Поздравляю, Примумнатус, ты снова меня нагнул.
— Ха! — Гейл, кажется, чуть отошел от потрясения, потому что с новыми силами нырнул в пакет. Пара секунд, и тусклому свету предстает небольшая бутылка джин-тоника. — Кто-то мне его обещал, конечно, но мне захотелось прямо сейчас.
— Нет, Гел. — неа. Пить в такой ситуации — последнее дело. Алкоголем и забытием делу не поможешь, а только усугубишь свои и без того не малые проблемы.
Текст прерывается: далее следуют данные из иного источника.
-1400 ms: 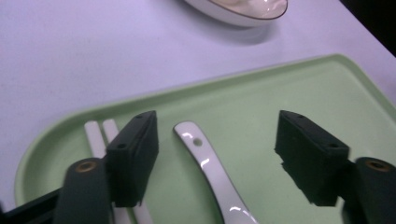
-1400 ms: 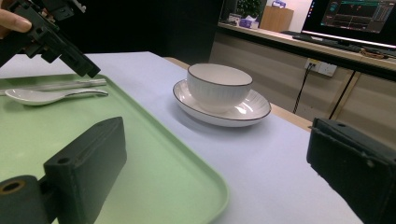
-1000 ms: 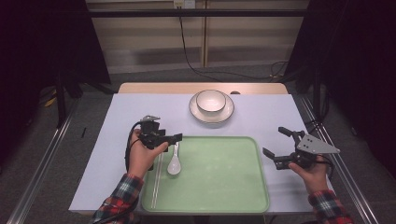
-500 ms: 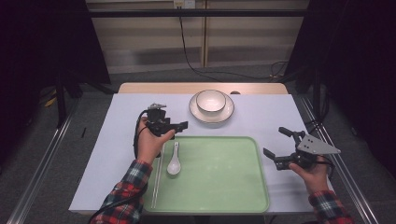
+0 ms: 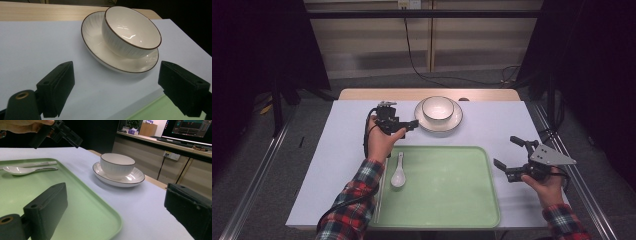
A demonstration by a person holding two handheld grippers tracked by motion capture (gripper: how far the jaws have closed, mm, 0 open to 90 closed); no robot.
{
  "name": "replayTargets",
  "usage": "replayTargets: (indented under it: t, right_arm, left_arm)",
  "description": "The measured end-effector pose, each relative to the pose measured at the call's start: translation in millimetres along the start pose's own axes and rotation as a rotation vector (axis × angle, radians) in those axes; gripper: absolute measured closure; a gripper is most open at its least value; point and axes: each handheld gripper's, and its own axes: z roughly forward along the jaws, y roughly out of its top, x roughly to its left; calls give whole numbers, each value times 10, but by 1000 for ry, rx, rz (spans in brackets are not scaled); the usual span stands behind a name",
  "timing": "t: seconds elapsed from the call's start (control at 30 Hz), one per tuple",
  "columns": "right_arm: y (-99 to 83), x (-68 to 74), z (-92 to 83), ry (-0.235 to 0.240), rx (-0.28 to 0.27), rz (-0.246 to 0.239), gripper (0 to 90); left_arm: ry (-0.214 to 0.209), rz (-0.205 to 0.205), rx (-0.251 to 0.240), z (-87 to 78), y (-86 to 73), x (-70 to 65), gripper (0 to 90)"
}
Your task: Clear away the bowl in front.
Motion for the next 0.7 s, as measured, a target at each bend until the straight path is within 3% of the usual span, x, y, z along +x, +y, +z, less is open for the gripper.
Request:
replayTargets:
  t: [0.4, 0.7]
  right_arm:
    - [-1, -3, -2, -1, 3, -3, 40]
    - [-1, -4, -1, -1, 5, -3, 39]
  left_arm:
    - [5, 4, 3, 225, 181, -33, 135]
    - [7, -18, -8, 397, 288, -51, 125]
Бля. Я что, и вправду об этом подумал? Я, мальчик с любовью к алкоголю, сигаретам и побегу от проблем, подумал, что алкоголь не выход? Не «не хочу сейчас пить», а вполне осознанное «нельзя напиваться, этим делу не поможешь»? Вот он — истинный край. Вся моя суть, все то, чем я сам себя сделал — все это рушится и ломается. Осколки не собрать, разбитую чашку не склеишь. Что есть под всей этой мишурой, которую я так старательно собирал долгие годы отцовской тирании? Ничего. Вселенская пустота, ноль без палочки, чернота космоса — это все, чем я являюсь без того, что дали мне Гейл и ребята.
Мне становится страшно. Страшнее даже, чем перед физической смертью. Я не хочу… Не хочу быть пустым. Это не весело. Это мучительно и больно, это чертовски неприятно, это… Это конец всему. Потеряв себя, я потеряю последние шансы жить — пусть так, как мне навязывает Примумнатус, все равно. Потому что без морального стержня, без первоосновы, все, чего я достиг — мусор.